Interview with Writer, Director, and Producer – Alex Noyer
iHorror: Love Is the Monster is your first feature film produced in your native Finland and draws from Finnish mythology. What inspired you to build the story around the ancient goddess Lempo and set the film in Finland?
Alex Noyer: It’s been a long time coming for me to tell a story set in Finland. Back in 2017, I was developing a different project called Sielu that almost went into production and then fell apart at the last minute, which was heartbreaking. That experience stayed with me, and after Sound of Violence I knew I wanted to revisit the idea of a Finnish-inspired film and do it properly this time.
Nordic horror still feels strangely untapped as a subgenre, and as a Finn I’m proud to bring Finland and its lore into my work and put that “little weird country” in front of a global audience. We ended up shooting Love Is the Monster in Canada for very practical reasons, largely thanks to my producing partner Laurence Gendron, who convinced me that relocating the production there would actually help us get the film greenlit. Visually, though, it still very much looks like Finland. My friends were messaging me, confused why I hadn’t called them when my Instagram made it appear I was back home shooting in the Finnish countryside.
Even though I grew up in France, Finland is a major part of who I am, and I’m always looking for ways to integrate that identity into my work. Finnish mythology itself is surprisingly unknown, even to many Finns. We have the Kalevala, this foundational book of poetry that collects characters and a handful of stories, but it doesn’t function like a neatly codified mythological universe. That lack of strict definition gave me a great deal of freedom to shape the mythology to my own hopes and anxieties in this film.
After Sound of Violence, some people told me they saw it as a love story, which perhaps explains why I was interested in exploring love as a central theme within a Finnish myth. That naturally led me to Lempo, an ancient goddess of love with a much more ambivalent edge than the usual romantic archetypes. Building Love Is the Monster around Lempo let me channel that tension: love as devotion, obsession, and potential destruction – all rooted in a landscape and mythology that feel deeply personal, and still a little mysterious even to those of us who come from it.

iH: The film follows Ana and Justin as they attend a couples retreat after their marriage is rocked by infidelity. What drew you to exploring a relationship at that particular crossroads as the starting point for the story?
AN: I know it might seem ironic, given that I’ve been happily married for eighteen years, but what really drew me to this topic is the peculiar way Finnish stories and mythology define love. In those traditions, love isn’t just an emotion; it’s an energy, a force that fuels our decisions and shapes our behaviour.

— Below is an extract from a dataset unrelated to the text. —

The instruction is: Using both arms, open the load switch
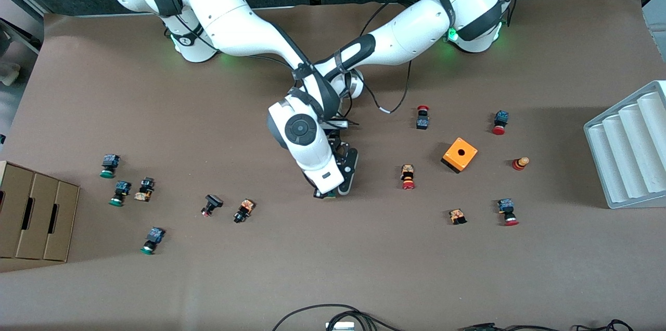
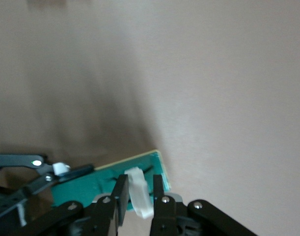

If you look at a troubled relationship through that lens, you’re not just dealing with hurt feelings or broken trust, you’re dealing with an imbalance in that energy. That idea became very compelling to me as a starting point.
I also live in Los Angeles, where people are constantly going to retreats, trying out alternative therapies, and seeking “new” ways to heal or reconnect. The framework of a couples retreat felt very relevant to the world around me. During my research, I watched things like Gwyneth Paltrow’s Goop Lab on Netflix and explored how retreats talk about energy, silence, relationships, health, and spiritual alignment. Mixing this odd, almost elemental concept of love from Finnish mythology with the very modern, new-age, bohemian retreat culture was exciting. It allowed me to question who would actually show up to a place like this and why.
I was very deliberate in choosing characters in their 30s, 40s, 50s, and 60s. These are people with enough life experience to understand that love can mature into something complicated, and that sometimes you need help, whether spiritual, therapeutic, or slightly dubious, to navigate that complexity. I don’t necessarily see people in their 20s as having the foresight, or maybe the desperation, to commit to that kind of retreat. So curiosity about this strange, energetic definition of love was the seed, and the contemporary obsession with retreats and alternative treatments became the vehicle for exploring what happens when that energy is profoundly out of balance.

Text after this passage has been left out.